Adaptation, not mitigation
Spurred by Sandy, the New York State Energy Research and Development Authority (NYSERDA) is undergoing a yearlong study on the role of microgrids in providing mission-critical backup power generation. The microgrids NYSERDA is envisioning would not necessarily generate electricity year-round but would only come online in the event of an extended power outage, said Mark Torpey, director of research at NYSERDA.
The state group will also be evaluating a variety of energy technologies, from CHP plants to diesel generators to renewable energy sources, Torpey said. Despite the climate change mitigation benefits offered by low-carbon energy sources like solar and wind, these power plants may be too expensive or too big to install in New York City and the surrounding areas, he added.
"I wouldn't want to give the impression there's a significant potential for microgrids in and of themselves to provide significant [climate] mitigation; it's not their primary purpose. It's more on the adaptation side," he said.
Last month, NYSERDA also closed a solicitation for $10 million in support of research and engineering studies designed to improve the reliability and efficiency of the electric power delivery system in New York state.
Con Edison submitted a proposal to establish a showcase microgrid project in Cortlandt, N.Y., which was severely hit by Superstorm Sandy.
"Running electric grids safely and reliably is what we're good at, and we want to be a part of this implementation," said Troy Devries, director for research and development at Con Edison.
"In addition to that, we see this as an opportunity to transform the grid," he added. "The next phase of the grid is probably going to be a more interactive relationship, not just a one-way feed, both for energy transfers and communication transfers, and control is probably going to be going both ways and lots of different directions."
NYSSGC is also working with National Grid to identify potential microgrid projects in the western part of the state, as well as Clarkson University in Potsdam, N.Y.

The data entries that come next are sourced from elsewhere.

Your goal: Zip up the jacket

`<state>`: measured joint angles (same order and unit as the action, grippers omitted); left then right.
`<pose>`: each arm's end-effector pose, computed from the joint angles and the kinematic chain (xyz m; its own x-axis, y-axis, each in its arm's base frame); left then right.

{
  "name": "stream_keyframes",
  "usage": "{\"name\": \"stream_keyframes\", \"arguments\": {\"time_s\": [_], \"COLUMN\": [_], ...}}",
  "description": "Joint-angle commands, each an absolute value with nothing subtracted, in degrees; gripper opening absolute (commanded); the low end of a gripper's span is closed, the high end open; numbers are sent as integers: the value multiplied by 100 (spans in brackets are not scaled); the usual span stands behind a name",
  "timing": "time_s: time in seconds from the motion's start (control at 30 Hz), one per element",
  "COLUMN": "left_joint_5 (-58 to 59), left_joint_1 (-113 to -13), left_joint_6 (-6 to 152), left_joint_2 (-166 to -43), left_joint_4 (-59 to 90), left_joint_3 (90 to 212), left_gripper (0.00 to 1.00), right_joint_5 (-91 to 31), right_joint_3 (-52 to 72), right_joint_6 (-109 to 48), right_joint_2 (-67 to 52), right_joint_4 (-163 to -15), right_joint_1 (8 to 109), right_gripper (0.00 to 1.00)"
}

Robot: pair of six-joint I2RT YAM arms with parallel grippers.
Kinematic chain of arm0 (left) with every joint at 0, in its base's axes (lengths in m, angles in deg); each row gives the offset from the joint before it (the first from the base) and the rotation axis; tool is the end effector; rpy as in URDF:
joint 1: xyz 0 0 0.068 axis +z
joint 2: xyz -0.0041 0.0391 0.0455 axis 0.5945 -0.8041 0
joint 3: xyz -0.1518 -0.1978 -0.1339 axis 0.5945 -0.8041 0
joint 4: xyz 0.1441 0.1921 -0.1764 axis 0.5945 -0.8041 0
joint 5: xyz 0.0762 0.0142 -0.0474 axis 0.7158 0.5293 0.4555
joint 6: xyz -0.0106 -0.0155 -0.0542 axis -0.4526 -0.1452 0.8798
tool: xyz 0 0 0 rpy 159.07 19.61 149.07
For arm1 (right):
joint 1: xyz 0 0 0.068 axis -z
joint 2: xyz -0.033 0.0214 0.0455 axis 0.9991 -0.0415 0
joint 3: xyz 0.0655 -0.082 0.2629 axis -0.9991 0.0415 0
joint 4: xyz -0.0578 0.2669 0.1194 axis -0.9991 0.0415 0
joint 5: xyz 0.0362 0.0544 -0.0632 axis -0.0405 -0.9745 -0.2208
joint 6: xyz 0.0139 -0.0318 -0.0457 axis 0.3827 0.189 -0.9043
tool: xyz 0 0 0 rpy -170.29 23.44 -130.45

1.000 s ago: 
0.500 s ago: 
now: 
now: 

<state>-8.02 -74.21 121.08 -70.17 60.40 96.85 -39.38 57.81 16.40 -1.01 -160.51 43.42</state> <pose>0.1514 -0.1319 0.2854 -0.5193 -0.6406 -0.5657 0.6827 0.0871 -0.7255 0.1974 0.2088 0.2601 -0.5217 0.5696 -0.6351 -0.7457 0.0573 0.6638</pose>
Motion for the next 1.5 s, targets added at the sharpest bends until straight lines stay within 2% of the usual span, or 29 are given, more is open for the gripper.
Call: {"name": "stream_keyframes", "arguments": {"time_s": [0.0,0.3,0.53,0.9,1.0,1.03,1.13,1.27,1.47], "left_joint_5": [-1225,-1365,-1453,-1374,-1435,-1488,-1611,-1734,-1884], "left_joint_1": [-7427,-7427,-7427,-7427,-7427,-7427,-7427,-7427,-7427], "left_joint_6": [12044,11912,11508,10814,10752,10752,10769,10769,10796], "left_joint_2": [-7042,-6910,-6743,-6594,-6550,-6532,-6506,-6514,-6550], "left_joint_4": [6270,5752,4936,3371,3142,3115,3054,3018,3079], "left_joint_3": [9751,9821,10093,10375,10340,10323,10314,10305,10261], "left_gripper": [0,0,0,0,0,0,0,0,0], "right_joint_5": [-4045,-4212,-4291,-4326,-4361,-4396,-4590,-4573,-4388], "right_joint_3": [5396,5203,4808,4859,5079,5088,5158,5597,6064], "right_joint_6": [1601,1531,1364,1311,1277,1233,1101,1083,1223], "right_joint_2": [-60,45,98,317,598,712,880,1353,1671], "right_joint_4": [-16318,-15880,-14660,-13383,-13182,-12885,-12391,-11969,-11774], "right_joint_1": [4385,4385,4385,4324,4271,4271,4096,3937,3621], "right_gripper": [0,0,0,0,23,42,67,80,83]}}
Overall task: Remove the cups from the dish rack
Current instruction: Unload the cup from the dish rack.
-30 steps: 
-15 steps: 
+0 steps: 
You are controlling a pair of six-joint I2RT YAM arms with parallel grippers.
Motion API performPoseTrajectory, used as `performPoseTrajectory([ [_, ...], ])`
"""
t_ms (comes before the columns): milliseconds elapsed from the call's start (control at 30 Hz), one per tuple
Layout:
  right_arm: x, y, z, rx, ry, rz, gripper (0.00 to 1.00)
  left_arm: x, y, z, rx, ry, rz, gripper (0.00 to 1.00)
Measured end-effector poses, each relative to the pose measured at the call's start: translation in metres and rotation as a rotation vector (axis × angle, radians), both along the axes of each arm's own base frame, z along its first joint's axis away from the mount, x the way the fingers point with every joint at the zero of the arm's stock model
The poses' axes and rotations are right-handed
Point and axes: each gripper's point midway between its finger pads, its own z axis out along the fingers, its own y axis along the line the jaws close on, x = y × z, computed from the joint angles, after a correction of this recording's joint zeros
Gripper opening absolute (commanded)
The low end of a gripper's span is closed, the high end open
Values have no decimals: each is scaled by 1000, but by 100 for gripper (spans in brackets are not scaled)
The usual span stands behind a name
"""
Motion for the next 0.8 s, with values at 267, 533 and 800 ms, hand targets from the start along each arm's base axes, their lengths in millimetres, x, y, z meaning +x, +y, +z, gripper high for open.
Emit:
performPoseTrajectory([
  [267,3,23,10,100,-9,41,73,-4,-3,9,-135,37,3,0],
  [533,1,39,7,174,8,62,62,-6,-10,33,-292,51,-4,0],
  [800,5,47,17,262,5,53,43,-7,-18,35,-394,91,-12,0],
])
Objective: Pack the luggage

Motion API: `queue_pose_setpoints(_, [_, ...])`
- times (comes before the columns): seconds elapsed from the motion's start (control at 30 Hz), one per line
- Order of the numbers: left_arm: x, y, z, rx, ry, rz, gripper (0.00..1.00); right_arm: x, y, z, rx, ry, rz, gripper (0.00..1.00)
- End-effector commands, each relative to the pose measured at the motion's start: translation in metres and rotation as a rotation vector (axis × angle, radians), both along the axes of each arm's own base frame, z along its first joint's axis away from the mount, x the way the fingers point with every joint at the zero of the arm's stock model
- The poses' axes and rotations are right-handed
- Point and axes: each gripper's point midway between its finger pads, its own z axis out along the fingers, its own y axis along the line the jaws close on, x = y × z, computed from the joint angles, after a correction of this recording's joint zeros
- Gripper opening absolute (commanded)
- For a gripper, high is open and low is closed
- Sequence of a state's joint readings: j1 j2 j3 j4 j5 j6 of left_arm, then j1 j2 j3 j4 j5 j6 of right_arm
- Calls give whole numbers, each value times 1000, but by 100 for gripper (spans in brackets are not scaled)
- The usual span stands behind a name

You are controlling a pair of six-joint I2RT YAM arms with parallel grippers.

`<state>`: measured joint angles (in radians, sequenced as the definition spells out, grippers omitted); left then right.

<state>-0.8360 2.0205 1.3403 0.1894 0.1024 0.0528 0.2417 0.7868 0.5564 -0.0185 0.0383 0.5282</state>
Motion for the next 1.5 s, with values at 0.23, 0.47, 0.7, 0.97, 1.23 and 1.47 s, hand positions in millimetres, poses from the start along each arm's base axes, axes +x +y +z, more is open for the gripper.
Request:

Costs and payback of not going dark
Stand-alone microgrids with distributed generation systems are very expensive and logistically challenging to install. But valuing both the direct and indirect benefits microgrids provide could make for an attractive business case, according to Louis Schoen, director of development at the energy consulting firm SourceOne Inc.
In addition to the power outages and physical damage it caused, Sandy cost an estimated $5.7 billion in lost economic productivity. Operating microgrids could have reduced that burden, Schoen said. He added that cities and states may not want to risk losing out on future revenue by failing to fortify their power systems.
"If you are in a place that does not have consistent power and reliability, you're not a good place to be for business," he said. "If you are in a place like New York and you can't depend on your power grid, you move to New Jersey."